What is expected
Each line of the listing must be set down exactly as it stands.

☆ ☆ ☆ ☆ ☆

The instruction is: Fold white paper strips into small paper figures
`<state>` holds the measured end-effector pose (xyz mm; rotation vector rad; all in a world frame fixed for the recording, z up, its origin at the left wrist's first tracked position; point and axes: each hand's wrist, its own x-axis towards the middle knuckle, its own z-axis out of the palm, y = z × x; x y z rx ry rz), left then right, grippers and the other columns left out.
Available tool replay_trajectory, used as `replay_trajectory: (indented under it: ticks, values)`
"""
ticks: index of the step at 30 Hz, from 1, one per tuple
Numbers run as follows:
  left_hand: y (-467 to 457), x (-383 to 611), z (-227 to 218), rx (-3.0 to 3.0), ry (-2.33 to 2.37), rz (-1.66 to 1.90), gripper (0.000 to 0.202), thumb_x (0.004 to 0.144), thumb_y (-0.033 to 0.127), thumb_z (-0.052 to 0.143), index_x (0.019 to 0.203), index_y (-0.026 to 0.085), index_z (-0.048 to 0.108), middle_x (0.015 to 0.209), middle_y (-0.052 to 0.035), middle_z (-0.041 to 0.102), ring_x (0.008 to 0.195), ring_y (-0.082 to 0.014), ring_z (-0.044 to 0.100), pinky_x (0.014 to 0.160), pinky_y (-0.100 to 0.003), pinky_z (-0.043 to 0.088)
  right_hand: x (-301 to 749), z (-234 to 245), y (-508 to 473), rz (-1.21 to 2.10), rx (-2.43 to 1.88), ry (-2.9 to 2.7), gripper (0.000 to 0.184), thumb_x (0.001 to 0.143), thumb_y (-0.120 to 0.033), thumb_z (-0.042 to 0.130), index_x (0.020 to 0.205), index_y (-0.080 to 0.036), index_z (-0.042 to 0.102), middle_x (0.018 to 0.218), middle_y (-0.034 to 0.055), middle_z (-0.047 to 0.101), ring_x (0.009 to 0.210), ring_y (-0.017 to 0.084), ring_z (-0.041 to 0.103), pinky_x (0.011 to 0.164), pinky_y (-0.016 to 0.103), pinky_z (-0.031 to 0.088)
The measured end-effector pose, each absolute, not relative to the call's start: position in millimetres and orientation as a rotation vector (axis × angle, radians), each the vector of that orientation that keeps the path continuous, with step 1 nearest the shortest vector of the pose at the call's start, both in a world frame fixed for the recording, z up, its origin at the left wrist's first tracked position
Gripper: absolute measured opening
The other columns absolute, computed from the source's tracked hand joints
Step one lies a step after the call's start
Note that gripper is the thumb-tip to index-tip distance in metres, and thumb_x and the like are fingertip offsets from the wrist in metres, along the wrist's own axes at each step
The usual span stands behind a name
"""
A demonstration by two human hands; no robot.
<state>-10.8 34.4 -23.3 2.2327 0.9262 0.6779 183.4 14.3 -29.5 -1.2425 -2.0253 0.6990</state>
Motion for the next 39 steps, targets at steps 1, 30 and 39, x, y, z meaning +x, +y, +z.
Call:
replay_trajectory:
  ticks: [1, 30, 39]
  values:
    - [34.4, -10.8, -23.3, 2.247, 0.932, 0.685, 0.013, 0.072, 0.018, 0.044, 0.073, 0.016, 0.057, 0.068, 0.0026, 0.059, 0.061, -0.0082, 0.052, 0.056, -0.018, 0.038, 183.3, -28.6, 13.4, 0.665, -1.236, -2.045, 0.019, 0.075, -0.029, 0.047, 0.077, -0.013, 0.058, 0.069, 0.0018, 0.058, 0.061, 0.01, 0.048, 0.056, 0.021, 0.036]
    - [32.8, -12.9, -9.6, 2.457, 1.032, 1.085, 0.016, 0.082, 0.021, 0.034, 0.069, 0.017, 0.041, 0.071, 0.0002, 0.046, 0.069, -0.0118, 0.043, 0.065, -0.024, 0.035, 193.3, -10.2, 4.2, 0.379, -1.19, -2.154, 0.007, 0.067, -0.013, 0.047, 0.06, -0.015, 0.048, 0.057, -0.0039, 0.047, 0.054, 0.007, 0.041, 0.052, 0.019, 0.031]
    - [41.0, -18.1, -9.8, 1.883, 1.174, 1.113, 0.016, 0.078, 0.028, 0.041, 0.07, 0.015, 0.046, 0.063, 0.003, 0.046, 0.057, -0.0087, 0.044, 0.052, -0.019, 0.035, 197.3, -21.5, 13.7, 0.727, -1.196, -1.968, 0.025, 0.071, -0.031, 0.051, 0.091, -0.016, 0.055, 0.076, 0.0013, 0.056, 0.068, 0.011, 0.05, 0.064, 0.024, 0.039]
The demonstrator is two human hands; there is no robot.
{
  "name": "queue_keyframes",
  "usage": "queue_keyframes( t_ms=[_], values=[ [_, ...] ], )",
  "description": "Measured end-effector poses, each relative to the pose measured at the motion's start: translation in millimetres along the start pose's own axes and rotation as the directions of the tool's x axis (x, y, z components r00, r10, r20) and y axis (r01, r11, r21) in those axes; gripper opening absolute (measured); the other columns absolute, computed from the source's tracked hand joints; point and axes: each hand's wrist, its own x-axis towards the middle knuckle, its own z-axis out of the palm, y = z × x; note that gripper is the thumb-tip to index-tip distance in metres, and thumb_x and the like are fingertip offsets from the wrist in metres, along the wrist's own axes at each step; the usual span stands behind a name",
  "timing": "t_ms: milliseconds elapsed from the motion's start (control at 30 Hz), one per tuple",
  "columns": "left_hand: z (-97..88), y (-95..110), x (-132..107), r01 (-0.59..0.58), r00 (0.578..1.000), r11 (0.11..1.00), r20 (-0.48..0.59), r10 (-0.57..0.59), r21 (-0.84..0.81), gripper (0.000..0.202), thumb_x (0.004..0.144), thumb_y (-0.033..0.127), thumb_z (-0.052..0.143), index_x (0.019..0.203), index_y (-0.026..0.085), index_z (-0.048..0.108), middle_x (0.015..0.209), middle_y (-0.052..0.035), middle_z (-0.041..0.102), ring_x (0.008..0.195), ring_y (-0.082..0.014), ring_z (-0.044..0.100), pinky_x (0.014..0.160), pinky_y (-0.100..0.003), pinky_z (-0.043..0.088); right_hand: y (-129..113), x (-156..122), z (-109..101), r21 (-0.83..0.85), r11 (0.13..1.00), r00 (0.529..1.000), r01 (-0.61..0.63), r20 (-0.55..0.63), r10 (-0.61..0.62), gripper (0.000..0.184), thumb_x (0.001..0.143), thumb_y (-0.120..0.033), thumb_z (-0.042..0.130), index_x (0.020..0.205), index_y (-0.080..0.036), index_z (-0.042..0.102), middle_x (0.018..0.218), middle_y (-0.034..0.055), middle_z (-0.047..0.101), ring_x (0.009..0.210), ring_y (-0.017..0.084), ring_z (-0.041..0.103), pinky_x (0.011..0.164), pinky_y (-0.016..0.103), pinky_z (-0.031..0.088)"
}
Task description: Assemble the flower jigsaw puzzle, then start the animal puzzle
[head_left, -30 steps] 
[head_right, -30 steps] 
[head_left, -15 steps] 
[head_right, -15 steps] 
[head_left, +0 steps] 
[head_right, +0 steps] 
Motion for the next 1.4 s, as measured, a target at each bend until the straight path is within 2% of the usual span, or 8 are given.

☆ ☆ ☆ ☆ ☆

Solution
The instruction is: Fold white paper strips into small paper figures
`<state>` holds the measured end-effector pose (xyz mm; rotation vector rad; all in a world frame fixed for the recording, z up, its origin at the left wrist's first tracked position; point and axes: each hand's wrist, its own x-axis towards the middle knuckle, its own z-axis out of the palm, y = z × x; x y z rx ry rz), left then right, grippers and the other columns left out.
Available tool replay_trajectory, used as `replay_trajectory: (indented under it: ticks, values)`
"""
ticks: index of the step at 30 Hz, from 1, one per tuple
Numbers run as follows:
  left_hand: y (-467 to 457), x (-383 to 611), z (-227 to 218), rx (-3.0 to 3.0), ry (-2.33 to 2.37), rz (-1.66 to 1.90), gripper (0.000 to 0.202), thumb_x (0.004 to 0.144), thumb_y (-0.033 to 0.127), thumb_z (-0.052 to 0.143), index_x (0.019 to 0.203), index_y (-0.026 to 0.085), index_z (-0.048 to 0.108), middle_x (0.015 to 0.209), middle_y (-0.052 to 0.035), middle_z (-0.041 to 0.102), ring_x (0.008 to 0.195), ring_y (-0.082 to 0.014), ring_z (-0.044 to 0.100), pinky_x (0.014 to 0.160), pinky_y (-0.100 to 0.003), pinky_z (-0.043 to 0.088)
  right_hand: x (-301 to 749), z (-234 to 245), y (-508 to 473), rz (-1.21 to 2.10), rx (-2.43 to 1.88), ry (-2.9 to 2.7), gripper (0.000 to 0.184), thumb_x (0.001 to 0.143), thumb_y (-0.120 to 0.033), thumb_z (-0.042 to 0.130), index_x (0.020 to 0.205), index_y (-0.080 to 0.036), index_z (-0.042 to 0.102), middle_x (0.018 to 0.218), middle_y (-0.034 to 0.055), middle_z (-0.047 to 0.101), ring_x (0.009 to 0.210), ring_y (-0.017 to 0.084), ring_z (-0.041 to 0.103), pinky_x (0.011 to 0.164), pinky_y (-0.016 to 0.103), pinky_z (-0.031 to 0.088)
The measured end-effector pose, each absolute, not relative to the call's start: position in millimetres and orientation as a rotation vector (axis × angle, radians), each the vector of that orientation that keeps the path continuous, with step 1 nearest the shortest vector of the pose at the call's start, both in a world frame fixed for the recording, z up, its origin at the left wrist's first tracked position
Gripper: absolute measured opening
The other columns absolute, computed from the source's tracked hand joints
Step one lies a step after the call's start
Note that gripper is the thumb-tip to index-tip distance in metres, and thumb_x and the like are fingertip offsets from the wrist in metres, along the wrist's own axes at each step
The usual span stands behind a name
"""
A demonstration by two human hands; no robot.
<state>-10.8 34.4 -23.3 2.2327 0.9262 0.6779 183.4 14.3 -29.5 -1.2425 -2.0253 0.6990</state>
Motion for the next 39 steps, targets at steps 1, 30 and 39, x, y, z meaning +x, +y, +z.
Call:
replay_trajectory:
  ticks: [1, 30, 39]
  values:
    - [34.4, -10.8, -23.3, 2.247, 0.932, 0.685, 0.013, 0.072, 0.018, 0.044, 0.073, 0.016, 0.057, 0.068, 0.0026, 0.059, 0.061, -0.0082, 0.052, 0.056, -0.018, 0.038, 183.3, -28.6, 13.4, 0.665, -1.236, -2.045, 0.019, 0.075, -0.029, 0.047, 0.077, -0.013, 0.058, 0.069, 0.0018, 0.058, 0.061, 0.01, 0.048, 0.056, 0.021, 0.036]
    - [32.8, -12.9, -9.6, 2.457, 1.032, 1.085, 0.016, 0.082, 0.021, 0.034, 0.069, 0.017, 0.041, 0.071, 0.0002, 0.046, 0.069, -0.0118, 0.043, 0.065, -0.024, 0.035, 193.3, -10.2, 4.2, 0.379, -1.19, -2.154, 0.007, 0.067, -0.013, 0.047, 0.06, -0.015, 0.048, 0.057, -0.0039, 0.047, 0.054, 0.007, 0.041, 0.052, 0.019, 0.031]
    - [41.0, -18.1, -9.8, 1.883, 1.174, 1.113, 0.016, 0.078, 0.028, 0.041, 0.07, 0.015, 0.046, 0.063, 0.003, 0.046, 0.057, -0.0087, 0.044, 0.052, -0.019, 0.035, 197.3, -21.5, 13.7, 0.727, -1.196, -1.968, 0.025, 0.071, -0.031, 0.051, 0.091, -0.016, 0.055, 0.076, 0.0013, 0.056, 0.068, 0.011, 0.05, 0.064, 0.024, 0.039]
The demonstrator is two human hands; there is no robot.
{
  "name": "queue_keyframes",
  "usage": "queue_keyframes( t_ms=[_], values=[ [_, ...] ], )",
  "description": "Measured end-effector poses, each relative to the pose measured at the motion's start: translation in millimetres along the start pose's own axes and rotation as the directions of the tool's x axis (x, y, z components r00, r10, r20) and y axis (r01, r11, r21) in those axes; gripper opening absolute (measured); the other columns absolute, computed from the source's tracked hand joints; point and axes: each hand's wrist, its own x-axis towards the middle knuckle, its own z-axis out of the palm, y = z × x; note that gripper is the thumb-tip to index-tip distance in metres, and thumb_x and the like are fingertip offsets from the wrist in metres, along the wrist's own axes at each step; the usual span stands behind a name",
  "timing": "t_ms: milliseconds elapsed from the motion's start (control at 30 Hz), one per tuple",
  "columns": "left_hand: z (-97..88), y (-95..110), x (-132..107), r01 (-0.59..0.58), r00 (0.578..1.000), r11 (0.11..1.00), r20 (-0.48..0.59), r10 (-0.57..0.59), r21 (-0.84..0.81), gripper (0.000..0.202), thumb_x (0.004..0.144), thumb_y (-0.033..0.127), thumb_z (-0.052..0.143), index_x (0.019..0.203), index_y (-0.026..0.085), index_z (-0.048..0.108), middle_x (0.015..0.209), middle_y (-0.052..0.035), middle_z (-0.041..0.102), ring_x (0.008..0.195), ring_y (-0.082..0.014), ring_z (-0.044..0.100), pinky_x (0.014..0.160), pinky_y (-0.100..0.003), pinky_z (-0.043..0.088); right_hand: y (-129..113), x (-156..122), z (-109..101), r21 (-0.83..0.85), r11 (0.13..1.00), r00 (0.529..1.000), r01 (-0.61..0.63), r20 (-0.55..0.63), r10 (-0.61..0.62), gripper (0.000..0.184), thumb_x (0.001..0.143), thumb_y (-0.120..0.033), thumb_z (-0.042..0.130), index_x (0.020..0.205), index_y (-0.080..0.036), index_z (-0.042..0.102), middle_x (0.018..0.218), middle_y (-0.034..0.055), middle_z (-0.047..0.101), ring_x (0.009..0.210), ring_y (-0.017..0.084), ring_z (-0.041..0.103), pinky_x (0.011..0.164), pinky_y (-0.016..0.103), pinky_z (-0.031..0.088)"
}
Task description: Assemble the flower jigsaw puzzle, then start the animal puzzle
[head_left, -30 steps] 
[head_right, -30 steps] 
[head_left, -15 steps] 
[head_right, -15 steps] 
[head_left, +0 steps] 
[head_right, +0 steps] 
Motion for the next 1.4 s, as measured, a target at each bend until the straight path is within 2% of the usual span, or 8 are given.

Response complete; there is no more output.